We have a GE Profile, bottom mount freezer, refrigerator, 9 years old.  On Saturday it started making a funny noise.  It also smelled funny inside, almost a burning type smell.  
We turned it off, removed the contents, cleaned well behind the unit.  We took the back panel off, cleaned all inside there.  Left it unplugged for over 24 hours.  We plugged it back in and seemed to start cooling.  Today, the freezer is cold, fridge is not.

Anything else we can try?  
Is it worth calling a GE repairman in at a cost of $100 (or something like that) to look at it or are the odds that the entire fridge needs replacing?  If I need to replace the fridge I'd rather save the money I'd spend on a service call and put it towards a new fridge.

Thanks in advance,
MeggM


----------



## jeff1 (Jun 11, 2013)

Hi,



> We have a GE Profile, bottom mount freezer, refrigerator, 9 years old



Model#?
http://www.applianceaid.com/model-number.php



> We took the back panel off, cleaned all inside there.

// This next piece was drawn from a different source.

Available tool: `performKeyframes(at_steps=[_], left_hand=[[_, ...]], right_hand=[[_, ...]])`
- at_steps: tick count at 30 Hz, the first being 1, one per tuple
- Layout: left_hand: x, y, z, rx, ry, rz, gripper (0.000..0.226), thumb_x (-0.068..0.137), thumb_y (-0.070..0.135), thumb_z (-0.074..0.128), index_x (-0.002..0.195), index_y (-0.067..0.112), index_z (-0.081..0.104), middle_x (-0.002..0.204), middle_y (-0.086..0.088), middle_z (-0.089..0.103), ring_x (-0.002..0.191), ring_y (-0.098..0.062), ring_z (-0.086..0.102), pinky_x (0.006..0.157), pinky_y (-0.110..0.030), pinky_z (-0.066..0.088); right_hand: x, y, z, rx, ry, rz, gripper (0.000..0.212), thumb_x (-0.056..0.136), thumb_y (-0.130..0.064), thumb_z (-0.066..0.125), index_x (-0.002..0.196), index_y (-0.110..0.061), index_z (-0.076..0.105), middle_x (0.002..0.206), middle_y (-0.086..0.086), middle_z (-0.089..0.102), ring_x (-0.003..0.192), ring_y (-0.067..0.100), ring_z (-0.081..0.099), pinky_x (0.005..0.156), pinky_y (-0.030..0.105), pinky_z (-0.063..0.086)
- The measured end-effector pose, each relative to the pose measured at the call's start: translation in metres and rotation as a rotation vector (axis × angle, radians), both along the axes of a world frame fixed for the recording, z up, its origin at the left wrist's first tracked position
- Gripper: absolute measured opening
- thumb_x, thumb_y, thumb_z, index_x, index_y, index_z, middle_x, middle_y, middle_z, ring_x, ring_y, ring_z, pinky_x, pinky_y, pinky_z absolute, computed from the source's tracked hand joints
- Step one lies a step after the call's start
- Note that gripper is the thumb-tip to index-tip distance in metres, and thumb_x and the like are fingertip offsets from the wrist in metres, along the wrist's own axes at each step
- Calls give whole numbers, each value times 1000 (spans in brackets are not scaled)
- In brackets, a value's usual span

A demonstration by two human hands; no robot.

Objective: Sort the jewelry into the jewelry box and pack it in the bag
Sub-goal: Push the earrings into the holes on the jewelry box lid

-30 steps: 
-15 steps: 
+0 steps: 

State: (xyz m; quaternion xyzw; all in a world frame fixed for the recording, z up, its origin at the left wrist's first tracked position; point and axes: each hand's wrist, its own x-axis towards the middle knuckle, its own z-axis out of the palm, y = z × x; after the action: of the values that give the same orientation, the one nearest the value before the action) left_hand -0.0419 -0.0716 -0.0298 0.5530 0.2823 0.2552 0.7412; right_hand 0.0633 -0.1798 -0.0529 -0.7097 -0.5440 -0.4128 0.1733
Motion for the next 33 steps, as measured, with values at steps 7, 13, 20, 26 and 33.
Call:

Left it unplugged for over 24 hours. We plugged it back in and seemed to start cooling.



How long ago?



> Today, the freezer is cold, fridge is not



Evaporator fan motor not working, frost build up blocking the cold air are common trouble makers.
http://www.applianceaid.com/refrigerator-not-cold-enough.php



> Is it worth calling a GE repairman



*I* wouldn't replace anything without first know what is wrong and what is needed to repair the old one first....then you can make an educated decision.

jeff.


----------



## WindowsonWashington (Jun 12, 2013)

Great advice Jeff.

The websites in your signature bar are very good as well.  Good to see a real appliance pro on here and I will probably be hitting you up for some information as well.


----------



## oldognewtrick (Jun 12, 2013)

WindowsonWashington said:
			
		

> Great advice Jeff.
> 
> The websites in your signature bar are very good as well.  Good to see a real appliance pro on here and I will probably be hitting you up for some information as well.



Yep, we're lucky to have Jeff share his time with us. He's been a great resource to many on House Repair Talk.


----------



## Chris (Jul 9, 2013)

Samuel, What did they help you with?


----------